- **Action item**: Please take the records that follow and repeat exactly the lines starting with the line with "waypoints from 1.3" and going on through the line with "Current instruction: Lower".

(Stored items from a collection)
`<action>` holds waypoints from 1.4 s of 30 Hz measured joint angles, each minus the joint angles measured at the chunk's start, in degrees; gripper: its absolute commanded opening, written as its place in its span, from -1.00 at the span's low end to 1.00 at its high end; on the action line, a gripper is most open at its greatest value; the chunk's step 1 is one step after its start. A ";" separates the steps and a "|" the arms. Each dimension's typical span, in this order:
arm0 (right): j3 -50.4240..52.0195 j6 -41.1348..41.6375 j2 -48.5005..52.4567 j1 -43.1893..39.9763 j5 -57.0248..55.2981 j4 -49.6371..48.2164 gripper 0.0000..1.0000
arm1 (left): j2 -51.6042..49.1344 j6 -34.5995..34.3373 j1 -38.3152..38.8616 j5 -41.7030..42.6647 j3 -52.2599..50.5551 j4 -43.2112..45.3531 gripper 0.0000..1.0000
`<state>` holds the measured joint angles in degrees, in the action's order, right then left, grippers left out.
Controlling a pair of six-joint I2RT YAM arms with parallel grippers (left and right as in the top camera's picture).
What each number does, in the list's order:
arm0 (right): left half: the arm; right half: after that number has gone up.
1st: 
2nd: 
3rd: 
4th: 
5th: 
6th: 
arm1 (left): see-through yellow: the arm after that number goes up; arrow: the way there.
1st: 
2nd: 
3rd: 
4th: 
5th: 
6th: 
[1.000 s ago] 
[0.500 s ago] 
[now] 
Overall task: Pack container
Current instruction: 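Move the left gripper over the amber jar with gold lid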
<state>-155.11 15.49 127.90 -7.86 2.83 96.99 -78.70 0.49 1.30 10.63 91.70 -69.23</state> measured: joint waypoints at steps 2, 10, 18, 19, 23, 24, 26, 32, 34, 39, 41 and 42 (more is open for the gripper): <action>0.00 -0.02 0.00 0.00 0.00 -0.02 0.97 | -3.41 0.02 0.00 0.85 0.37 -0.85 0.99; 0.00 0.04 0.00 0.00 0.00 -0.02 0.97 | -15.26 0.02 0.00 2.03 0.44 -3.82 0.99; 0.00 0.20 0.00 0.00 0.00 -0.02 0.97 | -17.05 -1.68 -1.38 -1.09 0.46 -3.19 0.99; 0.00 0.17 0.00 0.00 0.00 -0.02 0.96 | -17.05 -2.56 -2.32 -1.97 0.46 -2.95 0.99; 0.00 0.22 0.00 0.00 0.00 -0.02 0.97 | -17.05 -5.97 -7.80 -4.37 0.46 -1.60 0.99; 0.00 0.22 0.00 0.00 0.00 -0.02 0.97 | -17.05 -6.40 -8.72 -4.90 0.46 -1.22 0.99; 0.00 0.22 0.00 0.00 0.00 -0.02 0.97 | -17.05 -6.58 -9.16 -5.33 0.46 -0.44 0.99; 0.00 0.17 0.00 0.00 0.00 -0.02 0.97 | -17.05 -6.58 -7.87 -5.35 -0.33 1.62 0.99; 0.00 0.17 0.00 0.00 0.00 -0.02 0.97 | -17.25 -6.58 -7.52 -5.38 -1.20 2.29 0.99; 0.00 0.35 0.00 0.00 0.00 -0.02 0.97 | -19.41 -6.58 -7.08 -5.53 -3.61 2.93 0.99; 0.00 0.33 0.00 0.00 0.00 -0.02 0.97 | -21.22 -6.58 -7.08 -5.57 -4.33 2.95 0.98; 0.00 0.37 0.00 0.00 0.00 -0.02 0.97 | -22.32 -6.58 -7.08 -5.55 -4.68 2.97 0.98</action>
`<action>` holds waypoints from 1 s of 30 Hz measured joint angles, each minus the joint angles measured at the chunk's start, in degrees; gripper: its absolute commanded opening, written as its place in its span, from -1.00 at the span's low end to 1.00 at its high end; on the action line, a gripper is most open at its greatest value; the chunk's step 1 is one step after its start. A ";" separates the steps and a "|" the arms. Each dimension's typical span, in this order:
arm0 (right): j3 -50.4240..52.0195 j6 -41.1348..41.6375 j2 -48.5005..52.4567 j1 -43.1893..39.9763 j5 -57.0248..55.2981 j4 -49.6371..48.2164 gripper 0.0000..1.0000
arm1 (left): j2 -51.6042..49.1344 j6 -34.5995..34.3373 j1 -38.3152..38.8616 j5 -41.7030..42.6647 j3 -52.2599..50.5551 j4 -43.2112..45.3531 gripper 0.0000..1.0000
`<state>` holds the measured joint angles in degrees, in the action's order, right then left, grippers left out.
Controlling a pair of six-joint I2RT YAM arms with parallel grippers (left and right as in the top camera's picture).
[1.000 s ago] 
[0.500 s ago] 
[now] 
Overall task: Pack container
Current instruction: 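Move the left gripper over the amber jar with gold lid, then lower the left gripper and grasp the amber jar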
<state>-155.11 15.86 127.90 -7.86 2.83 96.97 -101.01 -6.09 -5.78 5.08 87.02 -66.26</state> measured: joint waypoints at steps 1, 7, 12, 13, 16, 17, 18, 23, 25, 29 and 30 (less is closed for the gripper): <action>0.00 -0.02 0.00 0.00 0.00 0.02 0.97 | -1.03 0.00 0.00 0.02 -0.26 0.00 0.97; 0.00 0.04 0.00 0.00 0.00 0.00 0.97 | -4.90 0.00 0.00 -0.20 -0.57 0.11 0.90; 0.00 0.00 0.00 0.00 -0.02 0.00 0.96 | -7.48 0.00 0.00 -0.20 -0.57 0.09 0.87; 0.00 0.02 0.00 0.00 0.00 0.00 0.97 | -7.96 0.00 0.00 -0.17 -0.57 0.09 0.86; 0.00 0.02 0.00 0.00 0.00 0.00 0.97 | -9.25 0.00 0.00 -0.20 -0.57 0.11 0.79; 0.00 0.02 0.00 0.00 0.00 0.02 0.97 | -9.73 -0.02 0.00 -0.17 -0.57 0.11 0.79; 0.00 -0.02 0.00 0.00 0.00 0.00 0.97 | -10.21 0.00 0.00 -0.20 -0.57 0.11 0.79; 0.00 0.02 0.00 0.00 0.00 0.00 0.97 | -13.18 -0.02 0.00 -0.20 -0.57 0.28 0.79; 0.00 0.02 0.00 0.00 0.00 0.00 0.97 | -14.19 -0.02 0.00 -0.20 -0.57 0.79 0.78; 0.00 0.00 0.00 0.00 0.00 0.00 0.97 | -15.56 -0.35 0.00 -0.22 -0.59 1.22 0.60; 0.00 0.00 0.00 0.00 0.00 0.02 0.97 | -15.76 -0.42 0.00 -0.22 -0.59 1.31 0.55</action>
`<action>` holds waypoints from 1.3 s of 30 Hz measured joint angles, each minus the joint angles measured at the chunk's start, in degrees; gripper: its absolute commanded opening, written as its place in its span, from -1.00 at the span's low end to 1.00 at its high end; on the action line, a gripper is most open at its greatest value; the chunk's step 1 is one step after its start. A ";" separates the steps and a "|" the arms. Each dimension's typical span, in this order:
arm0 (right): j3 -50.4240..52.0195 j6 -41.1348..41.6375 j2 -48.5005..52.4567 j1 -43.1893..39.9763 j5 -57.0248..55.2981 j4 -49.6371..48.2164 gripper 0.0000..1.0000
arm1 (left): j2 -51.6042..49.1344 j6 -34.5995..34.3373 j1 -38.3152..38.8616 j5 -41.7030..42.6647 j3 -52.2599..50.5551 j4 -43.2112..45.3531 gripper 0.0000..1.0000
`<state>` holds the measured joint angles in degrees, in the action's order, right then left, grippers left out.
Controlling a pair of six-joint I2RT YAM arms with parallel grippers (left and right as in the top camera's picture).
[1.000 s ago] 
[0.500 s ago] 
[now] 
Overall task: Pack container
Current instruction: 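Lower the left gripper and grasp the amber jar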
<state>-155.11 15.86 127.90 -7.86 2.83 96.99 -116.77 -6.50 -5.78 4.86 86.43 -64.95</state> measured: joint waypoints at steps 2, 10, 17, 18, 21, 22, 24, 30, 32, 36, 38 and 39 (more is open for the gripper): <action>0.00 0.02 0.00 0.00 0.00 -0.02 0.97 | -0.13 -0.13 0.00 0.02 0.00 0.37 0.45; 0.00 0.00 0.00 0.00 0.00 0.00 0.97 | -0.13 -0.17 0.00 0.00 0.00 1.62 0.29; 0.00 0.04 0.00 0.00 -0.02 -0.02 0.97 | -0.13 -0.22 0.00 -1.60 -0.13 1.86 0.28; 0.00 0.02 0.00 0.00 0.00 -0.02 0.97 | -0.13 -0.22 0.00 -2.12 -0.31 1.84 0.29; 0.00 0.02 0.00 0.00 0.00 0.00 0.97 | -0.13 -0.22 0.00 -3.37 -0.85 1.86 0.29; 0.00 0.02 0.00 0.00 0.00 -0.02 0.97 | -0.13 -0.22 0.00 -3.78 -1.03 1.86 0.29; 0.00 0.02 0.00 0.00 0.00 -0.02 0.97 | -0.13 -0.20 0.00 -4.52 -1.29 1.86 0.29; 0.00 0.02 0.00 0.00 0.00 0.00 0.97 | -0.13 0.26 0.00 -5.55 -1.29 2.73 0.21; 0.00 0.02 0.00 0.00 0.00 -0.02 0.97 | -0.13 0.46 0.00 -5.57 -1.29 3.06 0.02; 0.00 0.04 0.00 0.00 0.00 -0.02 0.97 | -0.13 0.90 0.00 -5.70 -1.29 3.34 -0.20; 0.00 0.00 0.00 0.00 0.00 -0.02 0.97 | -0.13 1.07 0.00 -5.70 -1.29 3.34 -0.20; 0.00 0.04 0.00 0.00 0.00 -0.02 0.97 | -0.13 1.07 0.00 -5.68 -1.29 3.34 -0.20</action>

- **Answer box**:
`<action>` holds waypoints from 1.3 s of 30 Hz measured joint angles, each minus the joint angles measured at the chunk's start, in degrees; gripper: its absolute commanded opening, written as its place in its span, from -1.00 at the span's low end to 1.00 at its high end; on the action line, a gripper is most open at its greatest value; the chunk's step 1 is one step after its start. A ";" separates the steps and a "|" the arms. Each dimension's typical span, in this order:
arm0 (right): j3 -50.4240..52.0195 j6 -41.1348..41.6375 j2 -48.5005..52.4567 j1 -43.1893..39.9763 j5 -57.0248..55.2981 j4 -49.6371..48.2164 gripper 0.0000..1.0000
arm1 (left): j2 -51.6042..49.1344 j6 -34.5995..34.3373 j1 -38.3152..38.8616 j5 -41.7030..42.6647 j3 -52.2599..50.5551 j4 -43.2112..45.3531 gripper 0.0000..1.0000
`<state>` holds the measured joint angles in degrees, in the action's order, right then left, grippers left out.
Controlling a pair of six-joint I2RT YAM arms with parallel grippers (left and right as in the top camera's picture).
[1.000 s ago] 
[0.500 s ago] 
[now] 
Overall task: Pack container
Current instruction: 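Lower the left gripper and grasp the amber jar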

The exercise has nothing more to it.